• [Problem]
I'd like every line in the following listing that holds "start" copied.

════════

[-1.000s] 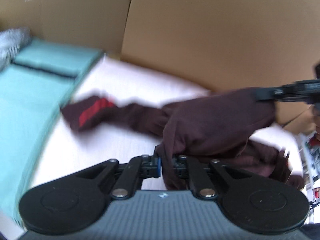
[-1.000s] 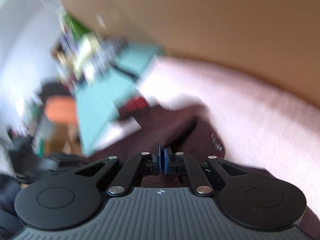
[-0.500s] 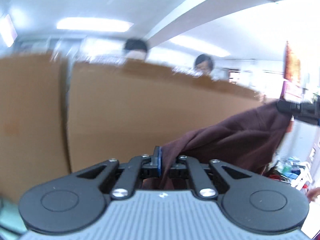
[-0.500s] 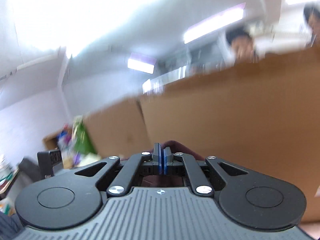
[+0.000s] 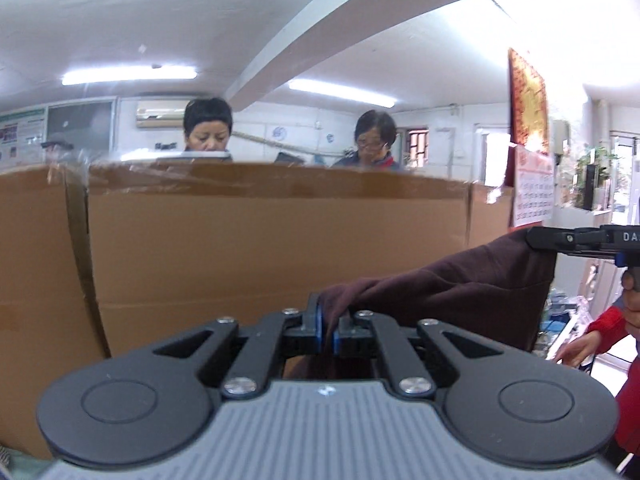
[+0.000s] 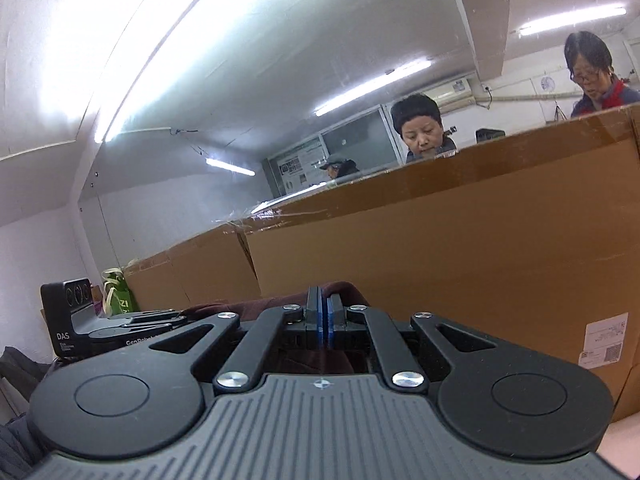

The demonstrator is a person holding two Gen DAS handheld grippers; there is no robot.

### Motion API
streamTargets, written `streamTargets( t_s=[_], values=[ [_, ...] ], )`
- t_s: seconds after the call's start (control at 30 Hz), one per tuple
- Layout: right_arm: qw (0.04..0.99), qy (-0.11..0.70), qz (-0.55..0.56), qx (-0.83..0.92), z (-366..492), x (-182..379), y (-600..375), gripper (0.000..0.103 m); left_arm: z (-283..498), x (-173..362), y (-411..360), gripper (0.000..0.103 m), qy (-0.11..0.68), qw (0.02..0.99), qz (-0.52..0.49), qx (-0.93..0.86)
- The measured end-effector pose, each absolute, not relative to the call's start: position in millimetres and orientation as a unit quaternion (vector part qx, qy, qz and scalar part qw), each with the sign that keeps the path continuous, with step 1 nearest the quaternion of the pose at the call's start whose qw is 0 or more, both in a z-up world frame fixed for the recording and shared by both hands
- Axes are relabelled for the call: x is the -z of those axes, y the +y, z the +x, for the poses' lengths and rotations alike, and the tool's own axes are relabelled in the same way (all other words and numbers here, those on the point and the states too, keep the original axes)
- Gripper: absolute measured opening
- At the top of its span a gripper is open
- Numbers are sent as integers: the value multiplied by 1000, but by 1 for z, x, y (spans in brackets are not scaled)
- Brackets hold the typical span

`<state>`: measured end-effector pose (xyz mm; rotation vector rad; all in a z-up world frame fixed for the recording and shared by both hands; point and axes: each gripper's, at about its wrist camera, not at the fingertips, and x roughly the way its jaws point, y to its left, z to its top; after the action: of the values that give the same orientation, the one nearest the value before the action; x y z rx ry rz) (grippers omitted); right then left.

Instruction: Fold clothes

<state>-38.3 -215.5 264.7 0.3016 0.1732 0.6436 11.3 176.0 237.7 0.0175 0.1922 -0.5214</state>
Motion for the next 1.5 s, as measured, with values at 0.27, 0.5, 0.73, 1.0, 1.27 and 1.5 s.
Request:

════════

• [Output for this task]
- t_s: seconds after the call's start (control at 30 Hz), one per tuple
- The measured end-effector pose, each absolute, not relative to the call's start: position in millimetres and orientation as a unit quaternion (vector part qx, qy, qz and scalar part qw), each with the sign that keeps the path continuous, with step 1 nearest the quaternion of the pose at the call's start whose qw is 0 or more, both in a z-up world frame fixed for the recording and shared by both hands

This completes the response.